**Stored data entries:**

-------------------------

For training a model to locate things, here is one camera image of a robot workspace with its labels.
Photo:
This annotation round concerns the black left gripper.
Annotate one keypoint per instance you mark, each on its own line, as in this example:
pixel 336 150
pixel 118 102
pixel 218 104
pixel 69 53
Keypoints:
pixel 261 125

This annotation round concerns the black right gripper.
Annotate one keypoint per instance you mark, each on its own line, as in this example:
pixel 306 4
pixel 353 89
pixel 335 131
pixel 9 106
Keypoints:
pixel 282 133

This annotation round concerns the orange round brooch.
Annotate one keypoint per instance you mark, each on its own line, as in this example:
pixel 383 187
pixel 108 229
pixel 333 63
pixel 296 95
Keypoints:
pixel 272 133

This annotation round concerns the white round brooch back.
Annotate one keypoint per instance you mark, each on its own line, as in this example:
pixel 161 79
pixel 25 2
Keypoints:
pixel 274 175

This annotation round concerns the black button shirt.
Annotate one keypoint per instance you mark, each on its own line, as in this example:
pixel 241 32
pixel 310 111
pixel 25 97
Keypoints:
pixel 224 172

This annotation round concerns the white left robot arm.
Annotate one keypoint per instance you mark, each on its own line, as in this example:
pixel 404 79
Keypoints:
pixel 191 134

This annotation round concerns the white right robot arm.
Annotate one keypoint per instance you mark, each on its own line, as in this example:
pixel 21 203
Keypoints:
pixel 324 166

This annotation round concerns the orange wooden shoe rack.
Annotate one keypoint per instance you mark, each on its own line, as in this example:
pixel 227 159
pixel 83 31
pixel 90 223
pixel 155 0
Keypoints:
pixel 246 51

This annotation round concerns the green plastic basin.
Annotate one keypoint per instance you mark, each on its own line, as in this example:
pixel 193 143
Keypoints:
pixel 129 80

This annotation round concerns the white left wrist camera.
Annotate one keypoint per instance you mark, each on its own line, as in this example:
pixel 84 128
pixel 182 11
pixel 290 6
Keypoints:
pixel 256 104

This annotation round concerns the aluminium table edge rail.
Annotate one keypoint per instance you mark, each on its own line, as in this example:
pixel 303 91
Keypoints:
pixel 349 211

-------------------------

**ACTION ITEM:** I need all of the records above retyped exactly, please.

**TASK SOLUTION:**
For training a model to locate things, here is one camera image of a robot workspace with its labels.
Photo:
This annotation round concerns the black left gripper.
Annotate one keypoint per instance you mark, each on its own line, as in this example:
pixel 336 150
pixel 118 102
pixel 218 104
pixel 69 53
Keypoints:
pixel 261 125

This annotation round concerns the black right gripper.
Annotate one keypoint per instance you mark, each on its own line, as in this example:
pixel 306 4
pixel 353 89
pixel 335 131
pixel 9 106
Keypoints:
pixel 282 133

This annotation round concerns the orange round brooch.
Annotate one keypoint per instance you mark, each on its own line, as in this example:
pixel 383 187
pixel 108 229
pixel 333 63
pixel 296 95
Keypoints:
pixel 272 133

This annotation round concerns the white round brooch back.
Annotate one keypoint per instance you mark, each on its own line, as in this example:
pixel 161 79
pixel 25 2
Keypoints:
pixel 274 175

This annotation round concerns the black button shirt.
Annotate one keypoint per instance you mark, each on its own line, as in this example:
pixel 241 32
pixel 310 111
pixel 25 97
Keypoints:
pixel 224 172

This annotation round concerns the white left robot arm.
Annotate one keypoint per instance you mark, each on its own line, as in this example:
pixel 404 79
Keypoints:
pixel 191 134

This annotation round concerns the white right robot arm.
Annotate one keypoint per instance you mark, each on its own line, as in this example:
pixel 21 203
Keypoints:
pixel 324 166

This annotation round concerns the orange wooden shoe rack.
Annotate one keypoint per instance you mark, each on its own line, as in this example:
pixel 227 159
pixel 83 31
pixel 90 223
pixel 155 0
Keypoints:
pixel 246 51

This annotation round concerns the green plastic basin.
Annotate one keypoint per instance you mark, each on its own line, as in this example:
pixel 193 143
Keypoints:
pixel 129 80

This annotation round concerns the white left wrist camera.
Annotate one keypoint per instance you mark, each on its own line, as in this example:
pixel 84 128
pixel 182 11
pixel 290 6
Keypoints:
pixel 256 104

This annotation round concerns the aluminium table edge rail.
Annotate one keypoint per instance you mark, each on its own line, as in this example:
pixel 303 91
Keypoints:
pixel 349 211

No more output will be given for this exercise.